Au terme de son enquête, Peppino découvre que la mort de son fils est liée à des trahisons internes aux clans mafieux napolitains, révélant que la violence dont il pensait s'être extrait continue de le poursuivre jusque dans sa propre famille. La confrontation finale scelle son destin de vengeur solitaire, dans une spirale où la justice qu'il rend lui-même ne fait que perpétuer le cycle de mort qu'il cherchait à venger. Cette conclusion sombre, fidèle à l'esprit noir du roman graphique original, referme le récit sans offrir de véritable rédemption à son personnage principal.
Le titre 5 est le numéro parfait renvoie à une croyance numérologique très présente dans la culture napolitaine et dans le folklore de la Camorra, où certains chiffres sont associés à la chance ou au destin. Ce chiffre accompagne symboliquement le parcours de Peppino tout au long du récit, comme un signe récurrent de la fatalité qui pèse sur lui.

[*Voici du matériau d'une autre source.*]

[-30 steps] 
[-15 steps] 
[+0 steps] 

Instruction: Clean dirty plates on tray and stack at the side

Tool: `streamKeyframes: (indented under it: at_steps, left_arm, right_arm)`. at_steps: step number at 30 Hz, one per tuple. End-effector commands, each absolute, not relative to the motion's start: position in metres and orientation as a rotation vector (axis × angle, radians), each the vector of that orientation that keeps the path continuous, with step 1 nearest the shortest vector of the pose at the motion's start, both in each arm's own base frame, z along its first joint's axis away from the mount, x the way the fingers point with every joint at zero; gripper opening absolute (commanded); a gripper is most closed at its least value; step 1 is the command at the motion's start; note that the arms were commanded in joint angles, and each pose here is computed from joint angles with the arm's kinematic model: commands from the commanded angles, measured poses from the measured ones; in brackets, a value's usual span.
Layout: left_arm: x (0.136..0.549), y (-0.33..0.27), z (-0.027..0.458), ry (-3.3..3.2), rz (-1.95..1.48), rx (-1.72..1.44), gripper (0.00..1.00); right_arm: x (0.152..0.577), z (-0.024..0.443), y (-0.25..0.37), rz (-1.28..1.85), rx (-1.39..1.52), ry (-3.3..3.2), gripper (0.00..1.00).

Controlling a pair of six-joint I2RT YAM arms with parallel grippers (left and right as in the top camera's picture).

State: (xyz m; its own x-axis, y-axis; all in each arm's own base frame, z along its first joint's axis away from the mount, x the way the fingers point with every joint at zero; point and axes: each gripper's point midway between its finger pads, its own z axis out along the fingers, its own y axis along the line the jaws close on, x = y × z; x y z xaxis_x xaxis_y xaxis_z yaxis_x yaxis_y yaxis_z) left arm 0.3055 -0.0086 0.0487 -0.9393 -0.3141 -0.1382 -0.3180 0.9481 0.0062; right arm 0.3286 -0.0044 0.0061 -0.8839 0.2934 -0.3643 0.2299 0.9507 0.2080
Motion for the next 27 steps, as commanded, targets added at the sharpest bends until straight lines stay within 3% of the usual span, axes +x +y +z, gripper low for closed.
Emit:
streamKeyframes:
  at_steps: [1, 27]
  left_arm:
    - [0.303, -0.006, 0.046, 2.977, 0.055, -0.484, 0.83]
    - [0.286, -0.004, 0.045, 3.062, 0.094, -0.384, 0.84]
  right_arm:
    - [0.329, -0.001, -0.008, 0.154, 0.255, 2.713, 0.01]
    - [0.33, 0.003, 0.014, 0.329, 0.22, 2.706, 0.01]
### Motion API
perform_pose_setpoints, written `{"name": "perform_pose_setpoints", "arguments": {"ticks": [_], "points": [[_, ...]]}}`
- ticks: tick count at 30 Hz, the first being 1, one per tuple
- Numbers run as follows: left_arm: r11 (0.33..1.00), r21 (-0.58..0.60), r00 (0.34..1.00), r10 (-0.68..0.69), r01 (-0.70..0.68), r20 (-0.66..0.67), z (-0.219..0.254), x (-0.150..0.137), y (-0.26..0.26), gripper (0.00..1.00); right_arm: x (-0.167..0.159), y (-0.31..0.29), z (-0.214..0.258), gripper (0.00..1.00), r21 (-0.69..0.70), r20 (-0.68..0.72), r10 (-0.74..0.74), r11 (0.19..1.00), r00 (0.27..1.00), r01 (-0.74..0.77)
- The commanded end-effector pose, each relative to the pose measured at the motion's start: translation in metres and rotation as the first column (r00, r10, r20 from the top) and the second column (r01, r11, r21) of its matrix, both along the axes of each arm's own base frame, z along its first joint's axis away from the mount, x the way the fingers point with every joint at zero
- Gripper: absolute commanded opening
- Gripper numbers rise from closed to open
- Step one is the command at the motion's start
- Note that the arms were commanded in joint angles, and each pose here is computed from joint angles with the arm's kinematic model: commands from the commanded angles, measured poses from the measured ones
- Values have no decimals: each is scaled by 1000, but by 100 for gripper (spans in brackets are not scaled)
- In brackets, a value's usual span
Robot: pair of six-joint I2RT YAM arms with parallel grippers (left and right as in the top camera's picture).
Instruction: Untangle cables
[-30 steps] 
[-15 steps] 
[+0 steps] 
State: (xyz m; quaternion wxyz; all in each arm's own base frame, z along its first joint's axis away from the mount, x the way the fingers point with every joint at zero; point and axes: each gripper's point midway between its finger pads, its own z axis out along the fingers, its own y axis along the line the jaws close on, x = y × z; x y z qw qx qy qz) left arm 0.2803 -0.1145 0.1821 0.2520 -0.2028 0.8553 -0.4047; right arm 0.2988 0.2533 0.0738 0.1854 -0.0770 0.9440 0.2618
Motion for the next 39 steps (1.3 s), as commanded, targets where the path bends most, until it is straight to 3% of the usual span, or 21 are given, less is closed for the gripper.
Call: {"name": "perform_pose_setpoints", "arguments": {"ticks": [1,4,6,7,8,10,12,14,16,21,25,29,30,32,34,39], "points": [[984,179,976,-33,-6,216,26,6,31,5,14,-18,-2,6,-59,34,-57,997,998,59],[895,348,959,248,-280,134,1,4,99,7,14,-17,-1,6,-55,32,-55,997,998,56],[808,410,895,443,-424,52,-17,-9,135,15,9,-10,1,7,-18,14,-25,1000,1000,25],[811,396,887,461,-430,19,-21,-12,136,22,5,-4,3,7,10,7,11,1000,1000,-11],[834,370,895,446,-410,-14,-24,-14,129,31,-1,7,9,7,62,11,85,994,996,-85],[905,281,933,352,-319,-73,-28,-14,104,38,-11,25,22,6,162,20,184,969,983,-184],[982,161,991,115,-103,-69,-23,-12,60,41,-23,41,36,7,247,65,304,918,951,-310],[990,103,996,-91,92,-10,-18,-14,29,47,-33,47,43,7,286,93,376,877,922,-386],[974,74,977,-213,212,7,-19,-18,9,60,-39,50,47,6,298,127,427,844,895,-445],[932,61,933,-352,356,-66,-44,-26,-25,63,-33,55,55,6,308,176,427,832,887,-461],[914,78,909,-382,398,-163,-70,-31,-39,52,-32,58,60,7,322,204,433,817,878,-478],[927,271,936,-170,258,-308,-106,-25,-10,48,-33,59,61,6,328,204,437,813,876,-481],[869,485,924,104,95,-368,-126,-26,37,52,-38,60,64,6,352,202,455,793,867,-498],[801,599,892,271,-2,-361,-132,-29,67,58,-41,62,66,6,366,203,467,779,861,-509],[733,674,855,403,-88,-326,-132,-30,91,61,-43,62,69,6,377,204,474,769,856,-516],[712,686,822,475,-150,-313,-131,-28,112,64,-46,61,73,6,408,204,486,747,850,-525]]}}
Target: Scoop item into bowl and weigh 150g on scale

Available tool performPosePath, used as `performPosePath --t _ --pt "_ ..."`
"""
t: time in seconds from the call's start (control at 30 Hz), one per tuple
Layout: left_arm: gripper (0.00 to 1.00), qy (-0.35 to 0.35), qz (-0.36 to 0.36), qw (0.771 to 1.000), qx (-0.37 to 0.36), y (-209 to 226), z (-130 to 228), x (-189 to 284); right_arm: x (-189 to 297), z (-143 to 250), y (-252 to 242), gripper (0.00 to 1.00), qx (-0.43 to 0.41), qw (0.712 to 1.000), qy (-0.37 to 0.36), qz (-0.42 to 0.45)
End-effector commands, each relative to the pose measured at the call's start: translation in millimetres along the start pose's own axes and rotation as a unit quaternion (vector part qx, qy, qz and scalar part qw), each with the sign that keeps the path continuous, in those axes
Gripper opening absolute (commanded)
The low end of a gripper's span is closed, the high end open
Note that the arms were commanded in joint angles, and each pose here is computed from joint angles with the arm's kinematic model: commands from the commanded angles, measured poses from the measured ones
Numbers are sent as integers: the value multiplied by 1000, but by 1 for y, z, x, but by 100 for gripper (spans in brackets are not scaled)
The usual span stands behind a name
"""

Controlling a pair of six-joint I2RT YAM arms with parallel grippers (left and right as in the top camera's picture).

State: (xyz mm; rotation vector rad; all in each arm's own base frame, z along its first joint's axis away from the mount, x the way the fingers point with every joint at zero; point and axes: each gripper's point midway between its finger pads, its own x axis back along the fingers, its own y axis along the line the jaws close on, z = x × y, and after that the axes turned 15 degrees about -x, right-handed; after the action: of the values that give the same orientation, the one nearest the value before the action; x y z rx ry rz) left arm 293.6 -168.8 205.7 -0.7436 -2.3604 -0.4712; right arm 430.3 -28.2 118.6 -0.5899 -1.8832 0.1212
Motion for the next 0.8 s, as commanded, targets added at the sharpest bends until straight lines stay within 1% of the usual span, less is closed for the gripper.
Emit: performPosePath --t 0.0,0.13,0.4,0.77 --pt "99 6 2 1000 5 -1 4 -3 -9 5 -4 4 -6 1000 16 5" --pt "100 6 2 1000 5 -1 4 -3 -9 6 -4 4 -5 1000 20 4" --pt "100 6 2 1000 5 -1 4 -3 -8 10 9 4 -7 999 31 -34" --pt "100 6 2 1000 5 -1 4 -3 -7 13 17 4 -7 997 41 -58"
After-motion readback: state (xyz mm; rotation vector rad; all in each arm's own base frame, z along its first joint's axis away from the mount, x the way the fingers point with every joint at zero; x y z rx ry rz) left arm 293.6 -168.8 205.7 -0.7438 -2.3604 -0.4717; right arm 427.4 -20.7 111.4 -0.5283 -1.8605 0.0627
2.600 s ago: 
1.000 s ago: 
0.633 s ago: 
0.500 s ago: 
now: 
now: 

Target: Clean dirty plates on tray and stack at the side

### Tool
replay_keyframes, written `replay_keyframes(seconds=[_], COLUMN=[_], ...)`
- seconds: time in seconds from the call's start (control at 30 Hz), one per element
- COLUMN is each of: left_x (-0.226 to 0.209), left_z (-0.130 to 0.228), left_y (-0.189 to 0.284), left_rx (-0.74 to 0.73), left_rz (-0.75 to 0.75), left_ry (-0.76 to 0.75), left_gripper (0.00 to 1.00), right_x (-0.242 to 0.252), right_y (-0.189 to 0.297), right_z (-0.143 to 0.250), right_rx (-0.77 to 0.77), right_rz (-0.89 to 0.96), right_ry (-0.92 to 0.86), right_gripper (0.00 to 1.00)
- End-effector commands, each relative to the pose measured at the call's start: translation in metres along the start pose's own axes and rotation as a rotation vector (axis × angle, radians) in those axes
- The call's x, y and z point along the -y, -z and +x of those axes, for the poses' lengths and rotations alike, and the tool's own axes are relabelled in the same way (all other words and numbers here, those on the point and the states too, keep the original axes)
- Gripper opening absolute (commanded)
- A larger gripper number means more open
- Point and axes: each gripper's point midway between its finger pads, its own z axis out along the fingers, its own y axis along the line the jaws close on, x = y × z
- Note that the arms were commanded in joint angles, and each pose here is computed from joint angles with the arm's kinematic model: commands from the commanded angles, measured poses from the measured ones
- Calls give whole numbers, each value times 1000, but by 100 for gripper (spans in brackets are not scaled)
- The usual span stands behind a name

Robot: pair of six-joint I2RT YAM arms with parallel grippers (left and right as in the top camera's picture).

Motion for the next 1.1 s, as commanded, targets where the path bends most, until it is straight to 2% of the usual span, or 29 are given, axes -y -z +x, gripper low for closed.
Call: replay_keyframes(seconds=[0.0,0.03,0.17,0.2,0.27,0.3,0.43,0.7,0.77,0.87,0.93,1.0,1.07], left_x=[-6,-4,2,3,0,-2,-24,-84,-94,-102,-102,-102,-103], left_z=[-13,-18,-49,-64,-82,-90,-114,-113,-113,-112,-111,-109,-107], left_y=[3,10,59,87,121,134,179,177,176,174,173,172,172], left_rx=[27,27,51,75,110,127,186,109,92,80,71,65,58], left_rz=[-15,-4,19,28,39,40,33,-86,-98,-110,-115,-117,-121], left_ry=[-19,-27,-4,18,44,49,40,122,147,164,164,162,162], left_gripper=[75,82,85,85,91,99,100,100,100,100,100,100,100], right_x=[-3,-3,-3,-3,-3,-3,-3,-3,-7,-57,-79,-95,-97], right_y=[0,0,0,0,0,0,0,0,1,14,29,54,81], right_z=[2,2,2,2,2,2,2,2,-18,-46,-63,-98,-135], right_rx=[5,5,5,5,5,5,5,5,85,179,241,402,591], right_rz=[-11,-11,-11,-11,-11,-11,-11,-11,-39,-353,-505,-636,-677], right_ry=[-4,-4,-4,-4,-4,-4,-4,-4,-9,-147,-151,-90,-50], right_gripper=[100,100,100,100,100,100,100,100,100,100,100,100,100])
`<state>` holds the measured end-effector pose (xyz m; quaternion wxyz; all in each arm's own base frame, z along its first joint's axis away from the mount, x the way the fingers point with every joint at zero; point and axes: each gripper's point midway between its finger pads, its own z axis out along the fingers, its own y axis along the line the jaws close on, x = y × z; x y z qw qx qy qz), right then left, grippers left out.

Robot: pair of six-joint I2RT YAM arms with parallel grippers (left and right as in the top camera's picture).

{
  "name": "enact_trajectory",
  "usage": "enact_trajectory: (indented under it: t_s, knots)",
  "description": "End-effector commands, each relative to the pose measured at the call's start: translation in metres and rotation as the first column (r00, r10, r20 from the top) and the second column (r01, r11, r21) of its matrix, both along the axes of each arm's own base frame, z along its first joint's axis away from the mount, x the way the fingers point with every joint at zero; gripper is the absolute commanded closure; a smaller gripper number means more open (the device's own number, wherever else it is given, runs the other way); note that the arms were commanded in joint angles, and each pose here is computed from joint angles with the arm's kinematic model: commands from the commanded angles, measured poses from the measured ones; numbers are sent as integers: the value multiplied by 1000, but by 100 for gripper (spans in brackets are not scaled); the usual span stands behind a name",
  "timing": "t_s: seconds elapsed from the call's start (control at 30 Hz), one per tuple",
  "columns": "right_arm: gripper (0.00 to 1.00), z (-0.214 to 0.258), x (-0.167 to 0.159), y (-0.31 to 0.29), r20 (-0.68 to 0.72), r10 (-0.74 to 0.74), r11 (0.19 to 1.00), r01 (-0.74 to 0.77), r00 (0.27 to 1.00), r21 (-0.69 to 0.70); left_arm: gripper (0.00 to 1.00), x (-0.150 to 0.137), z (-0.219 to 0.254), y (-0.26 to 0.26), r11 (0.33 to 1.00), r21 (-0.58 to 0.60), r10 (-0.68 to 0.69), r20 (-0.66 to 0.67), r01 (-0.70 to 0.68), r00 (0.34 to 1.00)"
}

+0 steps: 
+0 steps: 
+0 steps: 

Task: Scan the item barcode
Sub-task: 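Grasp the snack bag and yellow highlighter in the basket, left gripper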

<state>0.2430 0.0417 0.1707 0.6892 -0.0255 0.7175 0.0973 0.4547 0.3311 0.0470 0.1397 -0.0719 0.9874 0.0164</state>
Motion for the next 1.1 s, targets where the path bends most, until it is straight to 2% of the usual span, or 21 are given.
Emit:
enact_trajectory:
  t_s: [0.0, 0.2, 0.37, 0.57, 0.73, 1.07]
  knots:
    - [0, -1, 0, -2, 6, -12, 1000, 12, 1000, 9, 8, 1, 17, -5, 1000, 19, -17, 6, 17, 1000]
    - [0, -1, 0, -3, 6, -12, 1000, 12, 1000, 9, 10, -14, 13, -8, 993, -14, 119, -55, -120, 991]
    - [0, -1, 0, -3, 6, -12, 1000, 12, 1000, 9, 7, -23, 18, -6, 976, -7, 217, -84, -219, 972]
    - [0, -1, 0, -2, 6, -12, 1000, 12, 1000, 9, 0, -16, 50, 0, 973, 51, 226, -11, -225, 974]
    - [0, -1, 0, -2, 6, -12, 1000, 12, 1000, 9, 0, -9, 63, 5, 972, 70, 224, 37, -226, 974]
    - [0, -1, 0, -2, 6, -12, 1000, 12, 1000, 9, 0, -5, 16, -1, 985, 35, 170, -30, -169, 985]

Les amateurs de 5 est le numéro parfait apprécieront probablement Gomorra de Matteo Garrone pour son plongée réaliste dans la Camorra napolitaine, Sin City de Robert Rodriguez pour son esthétique visuelle très stylisée directement issue de la bande dessinée, ou encore Il Divo de Paolo Sorrentino pour retrouver Toni Servillo dans un rôle tout aussi habité.